§ **Exercise instructions**
The entire listing below should be output exactly as it stands.

§ **Input data**

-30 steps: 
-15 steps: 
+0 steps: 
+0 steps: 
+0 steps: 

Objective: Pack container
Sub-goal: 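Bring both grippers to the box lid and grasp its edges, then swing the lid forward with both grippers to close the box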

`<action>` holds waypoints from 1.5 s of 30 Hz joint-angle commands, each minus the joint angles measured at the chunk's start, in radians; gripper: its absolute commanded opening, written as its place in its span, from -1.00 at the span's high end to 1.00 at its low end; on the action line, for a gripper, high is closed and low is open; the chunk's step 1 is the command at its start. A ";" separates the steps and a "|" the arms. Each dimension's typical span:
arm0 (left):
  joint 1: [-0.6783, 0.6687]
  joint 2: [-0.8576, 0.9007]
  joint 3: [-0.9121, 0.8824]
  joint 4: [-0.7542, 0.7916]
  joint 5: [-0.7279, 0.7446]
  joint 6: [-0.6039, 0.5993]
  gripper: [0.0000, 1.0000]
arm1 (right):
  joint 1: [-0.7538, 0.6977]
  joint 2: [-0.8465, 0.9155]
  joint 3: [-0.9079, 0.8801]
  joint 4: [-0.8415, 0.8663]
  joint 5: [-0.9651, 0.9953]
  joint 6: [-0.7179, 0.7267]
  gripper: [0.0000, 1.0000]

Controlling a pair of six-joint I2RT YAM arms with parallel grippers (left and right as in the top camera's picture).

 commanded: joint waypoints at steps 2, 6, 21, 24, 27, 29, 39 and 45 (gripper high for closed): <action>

§ **Solution to the problem**
-30 steps: 
-15 steps: 
+0 steps: 
+0 steps: 
+0 steps: 

Objective: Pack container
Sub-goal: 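Bring both grippers to the box lid and grasp its edges, then swing the lid forward with both grippers to close the box
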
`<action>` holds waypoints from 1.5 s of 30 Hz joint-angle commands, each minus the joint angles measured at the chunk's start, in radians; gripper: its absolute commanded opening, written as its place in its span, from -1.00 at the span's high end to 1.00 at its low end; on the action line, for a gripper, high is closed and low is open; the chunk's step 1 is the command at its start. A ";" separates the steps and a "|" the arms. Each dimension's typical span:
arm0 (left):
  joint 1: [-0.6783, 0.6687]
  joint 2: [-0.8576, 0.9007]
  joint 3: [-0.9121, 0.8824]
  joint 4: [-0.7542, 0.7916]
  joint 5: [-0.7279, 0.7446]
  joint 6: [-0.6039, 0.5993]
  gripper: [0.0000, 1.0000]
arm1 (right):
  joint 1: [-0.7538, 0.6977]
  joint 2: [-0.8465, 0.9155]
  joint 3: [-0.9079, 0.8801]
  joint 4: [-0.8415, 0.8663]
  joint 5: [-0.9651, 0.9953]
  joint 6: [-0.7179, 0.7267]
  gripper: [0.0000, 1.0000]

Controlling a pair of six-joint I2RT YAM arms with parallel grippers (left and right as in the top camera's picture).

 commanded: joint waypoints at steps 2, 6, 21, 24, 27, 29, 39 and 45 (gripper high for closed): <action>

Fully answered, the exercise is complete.